What to do - Each entry, in full: copy it out exactly.

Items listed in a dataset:
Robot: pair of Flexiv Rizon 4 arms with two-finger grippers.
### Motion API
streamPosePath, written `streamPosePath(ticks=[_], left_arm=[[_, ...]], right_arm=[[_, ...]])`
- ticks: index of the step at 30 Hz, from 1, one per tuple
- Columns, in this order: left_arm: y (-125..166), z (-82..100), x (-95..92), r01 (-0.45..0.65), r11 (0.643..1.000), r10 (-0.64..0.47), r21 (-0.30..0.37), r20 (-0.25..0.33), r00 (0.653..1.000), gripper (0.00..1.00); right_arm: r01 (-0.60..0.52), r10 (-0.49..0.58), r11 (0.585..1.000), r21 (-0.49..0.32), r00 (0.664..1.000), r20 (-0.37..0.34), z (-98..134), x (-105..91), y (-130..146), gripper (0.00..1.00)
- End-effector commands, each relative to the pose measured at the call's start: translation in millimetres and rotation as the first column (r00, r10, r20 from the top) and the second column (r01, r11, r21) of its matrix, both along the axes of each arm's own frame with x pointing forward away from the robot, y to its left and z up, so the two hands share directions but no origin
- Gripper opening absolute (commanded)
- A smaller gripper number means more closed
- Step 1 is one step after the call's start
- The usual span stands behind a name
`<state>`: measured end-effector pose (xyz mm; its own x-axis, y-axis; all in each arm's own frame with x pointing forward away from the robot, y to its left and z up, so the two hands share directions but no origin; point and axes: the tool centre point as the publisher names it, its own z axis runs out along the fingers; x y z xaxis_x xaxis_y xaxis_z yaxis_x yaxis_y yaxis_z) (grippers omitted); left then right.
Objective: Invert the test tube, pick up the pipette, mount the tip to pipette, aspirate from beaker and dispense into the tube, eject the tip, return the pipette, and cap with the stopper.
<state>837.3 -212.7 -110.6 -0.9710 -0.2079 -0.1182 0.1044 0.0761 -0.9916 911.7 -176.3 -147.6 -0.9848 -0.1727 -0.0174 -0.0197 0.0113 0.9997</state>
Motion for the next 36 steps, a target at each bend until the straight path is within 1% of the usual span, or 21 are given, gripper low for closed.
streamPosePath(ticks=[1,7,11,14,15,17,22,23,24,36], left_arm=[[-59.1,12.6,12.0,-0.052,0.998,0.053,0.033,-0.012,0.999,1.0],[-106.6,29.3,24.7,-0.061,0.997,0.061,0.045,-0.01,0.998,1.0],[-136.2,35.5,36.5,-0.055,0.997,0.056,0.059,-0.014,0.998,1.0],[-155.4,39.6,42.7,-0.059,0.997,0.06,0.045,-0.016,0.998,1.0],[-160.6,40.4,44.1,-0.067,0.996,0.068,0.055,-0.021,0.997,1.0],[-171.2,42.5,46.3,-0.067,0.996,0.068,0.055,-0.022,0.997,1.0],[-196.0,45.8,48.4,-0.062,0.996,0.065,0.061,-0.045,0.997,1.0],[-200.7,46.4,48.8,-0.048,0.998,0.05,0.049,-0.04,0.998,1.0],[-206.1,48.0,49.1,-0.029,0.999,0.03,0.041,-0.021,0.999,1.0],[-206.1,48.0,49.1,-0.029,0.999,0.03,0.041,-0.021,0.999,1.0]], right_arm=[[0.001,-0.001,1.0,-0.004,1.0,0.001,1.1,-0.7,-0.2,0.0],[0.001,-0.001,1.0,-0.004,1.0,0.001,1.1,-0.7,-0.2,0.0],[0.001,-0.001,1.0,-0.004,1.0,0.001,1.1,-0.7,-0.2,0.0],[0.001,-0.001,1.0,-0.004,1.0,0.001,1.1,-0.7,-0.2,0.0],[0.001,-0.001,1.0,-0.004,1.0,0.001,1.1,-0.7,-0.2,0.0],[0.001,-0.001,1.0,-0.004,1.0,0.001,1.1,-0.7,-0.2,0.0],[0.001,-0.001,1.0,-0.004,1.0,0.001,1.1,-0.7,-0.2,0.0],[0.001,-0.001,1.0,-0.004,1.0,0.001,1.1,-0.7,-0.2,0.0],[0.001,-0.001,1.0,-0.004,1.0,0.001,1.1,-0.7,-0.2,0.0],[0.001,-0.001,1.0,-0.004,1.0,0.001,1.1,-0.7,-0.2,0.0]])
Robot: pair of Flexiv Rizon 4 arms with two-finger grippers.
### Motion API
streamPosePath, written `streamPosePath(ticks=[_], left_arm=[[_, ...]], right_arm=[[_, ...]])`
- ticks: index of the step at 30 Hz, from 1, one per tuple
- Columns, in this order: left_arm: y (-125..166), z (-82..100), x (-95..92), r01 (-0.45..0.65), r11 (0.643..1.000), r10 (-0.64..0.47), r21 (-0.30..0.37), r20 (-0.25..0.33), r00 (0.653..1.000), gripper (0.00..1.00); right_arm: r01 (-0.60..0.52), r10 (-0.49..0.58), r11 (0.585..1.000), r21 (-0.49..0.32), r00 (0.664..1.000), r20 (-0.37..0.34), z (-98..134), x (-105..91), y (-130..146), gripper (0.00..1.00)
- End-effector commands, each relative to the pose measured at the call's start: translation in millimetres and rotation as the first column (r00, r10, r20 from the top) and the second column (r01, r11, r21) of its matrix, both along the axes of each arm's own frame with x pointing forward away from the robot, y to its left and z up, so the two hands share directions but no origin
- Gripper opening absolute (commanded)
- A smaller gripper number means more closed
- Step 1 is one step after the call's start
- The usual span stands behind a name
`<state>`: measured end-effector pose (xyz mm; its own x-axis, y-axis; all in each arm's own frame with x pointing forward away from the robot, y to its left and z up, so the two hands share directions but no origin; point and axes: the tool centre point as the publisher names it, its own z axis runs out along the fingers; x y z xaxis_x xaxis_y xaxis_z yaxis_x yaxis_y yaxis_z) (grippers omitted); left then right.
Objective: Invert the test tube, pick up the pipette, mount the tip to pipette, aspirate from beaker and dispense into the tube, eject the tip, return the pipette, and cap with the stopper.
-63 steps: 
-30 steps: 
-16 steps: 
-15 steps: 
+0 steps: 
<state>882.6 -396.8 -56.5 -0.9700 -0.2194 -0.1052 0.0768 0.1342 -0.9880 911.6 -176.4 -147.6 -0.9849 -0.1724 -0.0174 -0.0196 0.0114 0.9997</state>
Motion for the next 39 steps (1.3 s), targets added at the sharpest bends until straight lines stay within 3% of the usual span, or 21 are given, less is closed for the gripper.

Solution -
Robot: pair of Flexiv Rizon 4 arms with two-finger grippers.
### Motion API
streamPosePath, written `streamPosePath(ticks=[_], left_arm=[[_, ...]], right_arm=[[_, ...]])`
- ticks: index of the step at 30 Hz, from 1, one per tuple
- Columns, in this order: left_arm: y (-125..166), z (-82..100), x (-95..92), r01 (-0.45..0.65), r11 (0.643..1.000), r10 (-0.64..0.47), r21 (-0.30..0.37), r20 (-0.25..0.33), r00 (0.653..1.000), gripper (0.00..1.00); right_arm: r01 (-0.60..0.52), r10 (-0.49..0.58), r11 (0.585..1.000), r21 (-0.49..0.32), r00 (0.664..1.000), r20 (-0.37..0.34), z (-98..134), x (-105..91), y (-130..146), gripper (0.00..1.00)
- End-effector commands, each relative to the pose measured at the call's start: translation in millimetres and rotation as the first column (r00, r10, r20 from the top) and the second column (r01, r11, r21) of its matrix, both along the axes of each arm's own frame with x pointing forward away from the robot, y to its left and z up, so the two hands share directions but no origin
- Gripper opening absolute (commanded)
- A smaller gripper number means more closed
- Step 1 is one step after the call's start
- The usual span stands behind a name
`<state>`: measured end-effector pose (xyz mm; its own x-axis, y-axis; all in each arm's own frame with x pointing forward away from the robot, y to its left and z up, so the two hands share directions but no origin; point and axes: the tool centre point as the publisher names it, its own z axis runs out along the fingers; x y z xaxis_x xaxis_y xaxis_z yaxis_x yaxis_y yaxis_z) (grippers omitted); left then right.
Objective: Invert the test tube, pick up the pipette, mount the tip to pipette, aspirate from beaker and dispense into the tube, eject the tip, return the pipette, and cap with the stopper.
<state>837.3 -212.7 -110.6 -0.9710 -0.2079 -0.1182 0.1044 0.0761 -0.9916 911.7 -176.3 -147.6 -0.9848 -0.1727 -0.0174 -0.0197 0.0113 0.9997</state>
Motion for the next 36 steps, a target at each bend until the straight path is within 1% of the usual span, or 21 are given, gripper low for closed.
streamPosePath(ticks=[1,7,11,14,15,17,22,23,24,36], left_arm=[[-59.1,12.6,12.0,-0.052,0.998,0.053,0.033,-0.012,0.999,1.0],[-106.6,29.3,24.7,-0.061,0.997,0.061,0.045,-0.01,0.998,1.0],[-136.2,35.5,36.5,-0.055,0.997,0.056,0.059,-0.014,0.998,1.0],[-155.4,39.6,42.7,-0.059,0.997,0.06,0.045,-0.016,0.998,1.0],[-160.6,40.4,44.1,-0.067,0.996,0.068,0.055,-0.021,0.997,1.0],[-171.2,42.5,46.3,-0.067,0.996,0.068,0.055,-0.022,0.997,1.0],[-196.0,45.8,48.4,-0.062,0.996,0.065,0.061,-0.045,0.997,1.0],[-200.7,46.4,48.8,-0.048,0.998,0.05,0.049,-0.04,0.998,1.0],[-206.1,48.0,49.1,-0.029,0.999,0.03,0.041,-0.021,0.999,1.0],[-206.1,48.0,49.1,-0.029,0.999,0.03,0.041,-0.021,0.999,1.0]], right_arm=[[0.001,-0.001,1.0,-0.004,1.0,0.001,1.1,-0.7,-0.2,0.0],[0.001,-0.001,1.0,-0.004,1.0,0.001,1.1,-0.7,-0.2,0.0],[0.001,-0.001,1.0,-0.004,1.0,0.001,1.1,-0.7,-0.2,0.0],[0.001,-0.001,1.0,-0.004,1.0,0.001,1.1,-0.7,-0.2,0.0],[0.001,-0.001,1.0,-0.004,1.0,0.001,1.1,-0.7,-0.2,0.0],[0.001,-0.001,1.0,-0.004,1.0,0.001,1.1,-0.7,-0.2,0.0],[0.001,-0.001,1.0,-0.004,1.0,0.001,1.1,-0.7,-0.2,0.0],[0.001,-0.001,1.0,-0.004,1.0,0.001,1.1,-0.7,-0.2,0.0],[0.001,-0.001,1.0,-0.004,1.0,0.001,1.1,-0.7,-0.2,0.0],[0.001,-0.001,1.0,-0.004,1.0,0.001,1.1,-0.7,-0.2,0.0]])
Robot: pair of Flexiv Rizon 4 arms with two-finger grippers.
### Motion API
streamPosePath, written `streamPosePath(ticks=[_], left_arm=[[_, ...]], right_arm=[[_, ...]])`
- ticks: index of the step at 30 Hz, from 1, one per tuple
- Columns, in this order: left_arm: y (-125..166), z (-82..100), x (-95..92), r01 (-0.45..0.65), r11 (0.643..1.000), r10 (-0.64..0.47), r21 (-0.30..0.37), r20 (-0.25..0.33), r00 (0.653..1.000), gripper (0.00..1.00); right_arm: r01 (-0.60..0.52), r10 (-0.49..0.58), r11 (0.585..1.000), r21 (-0.49..0.32), r00 (0.664..1.000), r20 (-0.37..0.34), z (-98..134), x (-105..91), y (-130..146), gripper (0.00..1.00)
- End-effector commands, each relative to the pose measured at the call's start: translation in millimetres and rotation as the first column (r00, r10, r20 from the top) and the second column (r01, r11, r21) of its matrix, both along the axes of each arm's own frame with x pointing forward away from the robot, y to its left and z up, so the two hands share directions but no origin
- Gripper opening absolute (commanded)
- A smaller gripper number means more closed
- Step 1 is one step after the call's start
- The usual span stands behind a name
`<state>`: measured end-effector pose (xyz mm; its own x-axis, y-axis; all in each arm's own frame with x pointing forward away from the robot, y to its left and z up, so the two hands share directions but no origin; point and axes: the tool centre point as the publisher names it, its own z axis runs out along the fingers; x y z xaxis_x xaxis_y xaxis_z yaxis_x yaxis_y yaxis_z) (grippers omitted); left then right.
Objective: Invert the test tube, pick up the pipette, mount the tip to pipette, aspirate from beaker and dispense into the tube, eject the tip, return the pipette, and cap with the stopper.
-63 steps: 
-30 steps: 
-16 steps: 
-15 steps: 
+0 steps: 
<state>882.6 -396.8 -56.5 -0.9700 -0.2194 -0.1052 0.0768 0.1342 -0.9880 911.6 -176.4 -147.6 -0.9849 -0.1724 -0.0174 -0.0196 0.0114 0.9997</state>
Motion for the next 39 steps (1.3 s), targets added at the sharpest bends until straight lines stay within 3% of the usual span, or 21 are given, less is closed for the gripper.

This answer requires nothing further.